Some of what you're spamming seems to directly undermine your claims, eg.:

> Another finding is that SLC (single level cell), the most costly drives, are NOT more reliable than MLC drives. And while the newest high density 3D-TLC (triple level cell) drives have the highest overall replacement rate, the difference is likely not caused by the 3D-TLC technology


"likely" not caused by. Any case I delete such spamming? link.

> Would you care to explain how any of that supports the points you're actually making here?
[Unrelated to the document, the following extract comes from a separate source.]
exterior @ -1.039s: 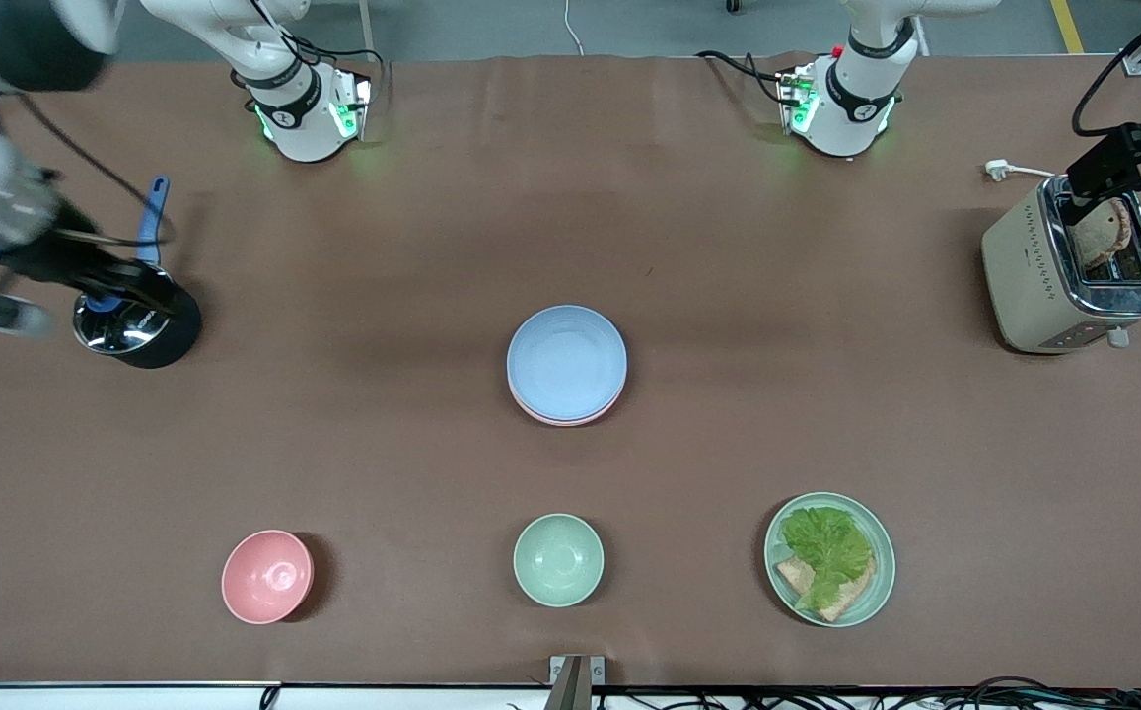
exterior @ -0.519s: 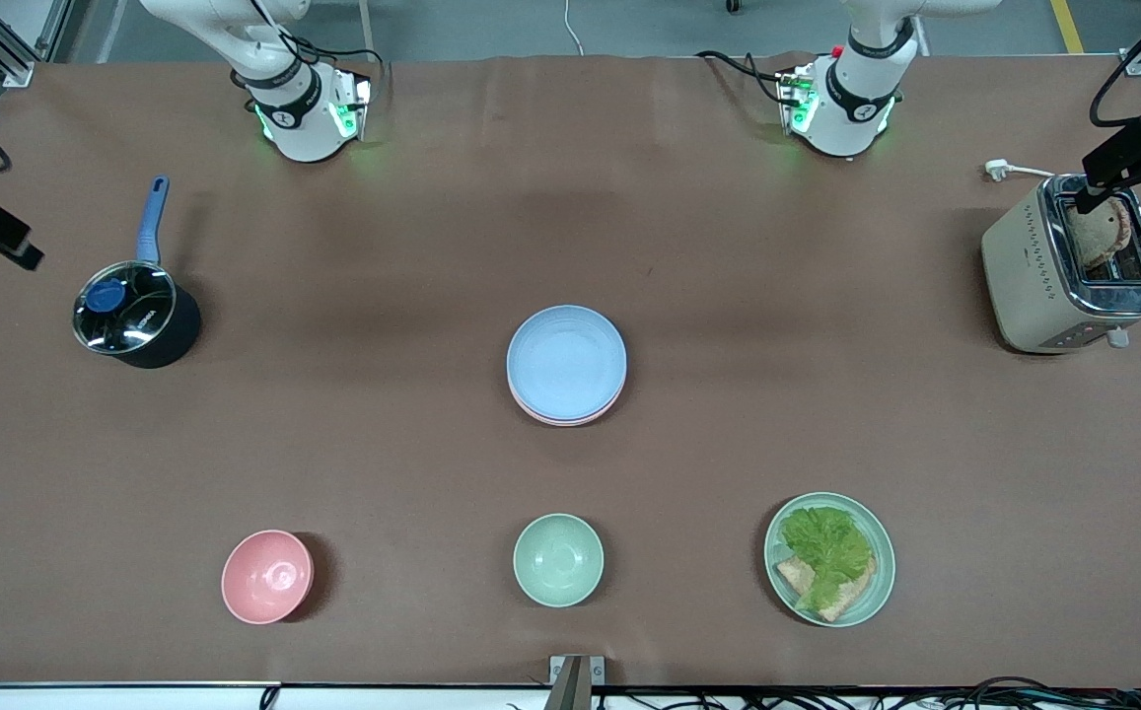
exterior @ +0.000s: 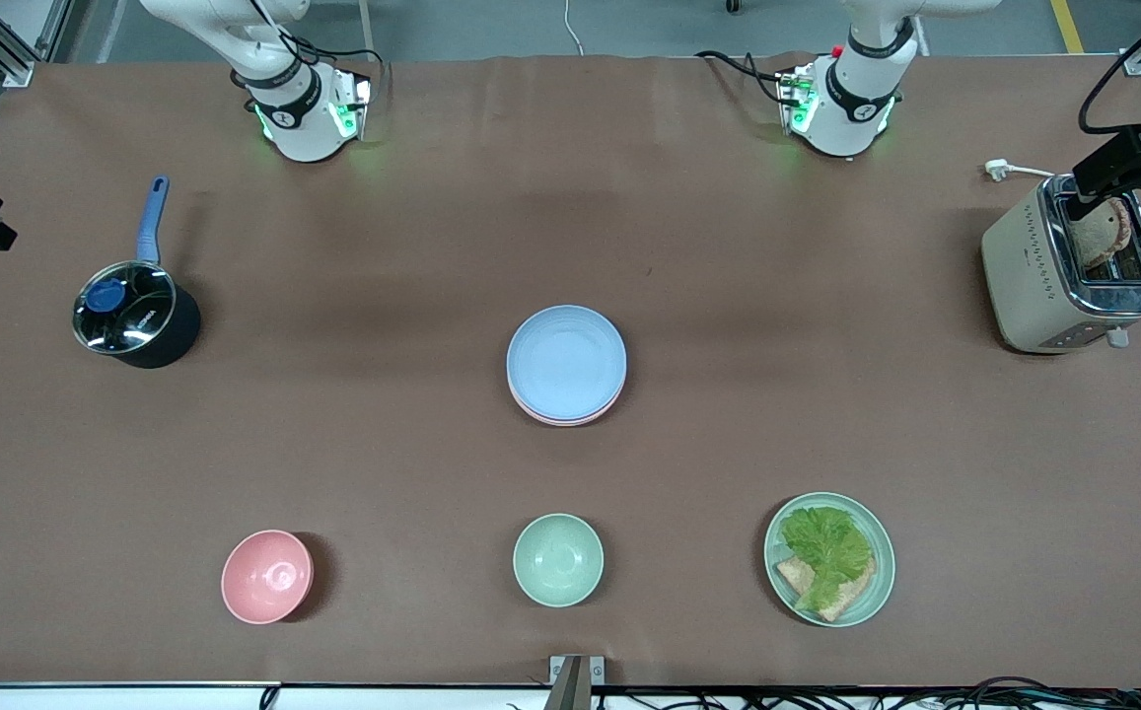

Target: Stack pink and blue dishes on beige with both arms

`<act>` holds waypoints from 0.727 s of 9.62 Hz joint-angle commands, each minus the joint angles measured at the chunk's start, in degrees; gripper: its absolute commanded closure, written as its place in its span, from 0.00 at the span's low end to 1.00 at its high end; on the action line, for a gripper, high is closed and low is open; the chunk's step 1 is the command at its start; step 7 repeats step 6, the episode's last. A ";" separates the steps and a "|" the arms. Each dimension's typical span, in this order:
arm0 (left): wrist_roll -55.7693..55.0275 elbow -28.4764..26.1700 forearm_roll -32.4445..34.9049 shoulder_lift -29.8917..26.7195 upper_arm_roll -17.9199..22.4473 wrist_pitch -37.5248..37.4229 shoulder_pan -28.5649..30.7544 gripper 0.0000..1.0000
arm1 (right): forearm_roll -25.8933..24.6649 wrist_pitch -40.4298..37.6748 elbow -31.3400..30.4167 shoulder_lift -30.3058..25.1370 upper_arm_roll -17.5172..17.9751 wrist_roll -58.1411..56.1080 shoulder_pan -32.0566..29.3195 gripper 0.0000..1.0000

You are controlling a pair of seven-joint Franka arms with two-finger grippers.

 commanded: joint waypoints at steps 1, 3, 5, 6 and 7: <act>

Other day, if you don't mind.


On the page 7 of the usenix study,

    "The last column in Table 1 allows a comparison of ARRs across flash types. A cursory study of the numbers indicates generally higher replacement rates for 3D-TLC devices compared to the other flash types. Also, we observe that 3D-TLC drives have consumed 10-15X more of their spare blocks."
Latter follows

    "we observe that SLC models are not generally more reliable than eMLC models that are comparable in age and capacity. For example, when we look at the ARR column of Table 1, we observe that SLC models have similar replacement rates to two eMLC models with comparable capacities [...] This is consistent with the results in a field study based on drives in Google’s data centers [29], which does not find SLC drives to have consistently lower replacement rates than MLC drives either. Considering that the lithography between SLC and MLC drives can be identical, their main difference is the way cells are programmed internally, suggesting that controller reliability can be a dominant factor."
What certainly follows,

    "Overall, the highest replacement rates in our study are associated with 3D-TLC SSDs. However, no single flash type has noticeably higher replacement rates than the other flash types studied in this work, indicating that other factors, such as capacity or lithography, can have a bigger impact on reliability."
So programmed obsolescence is present in the drivers, as well as in the 3D-NAND that degrades over time with reads (the chosen traces design, not the layers themselves). Interesting.

China, are you reading this? You have the opportunity to shake the market and dominate it globally, just by implementing a well-designed product, honest drivers and modest nm (not lowering to today's sizes, just enough to ensure decent energetic efficiency and good speed).


* Were I wrote "drivers" should be read as controllers and firmware.


The massive increase is still 1/500 chance per year.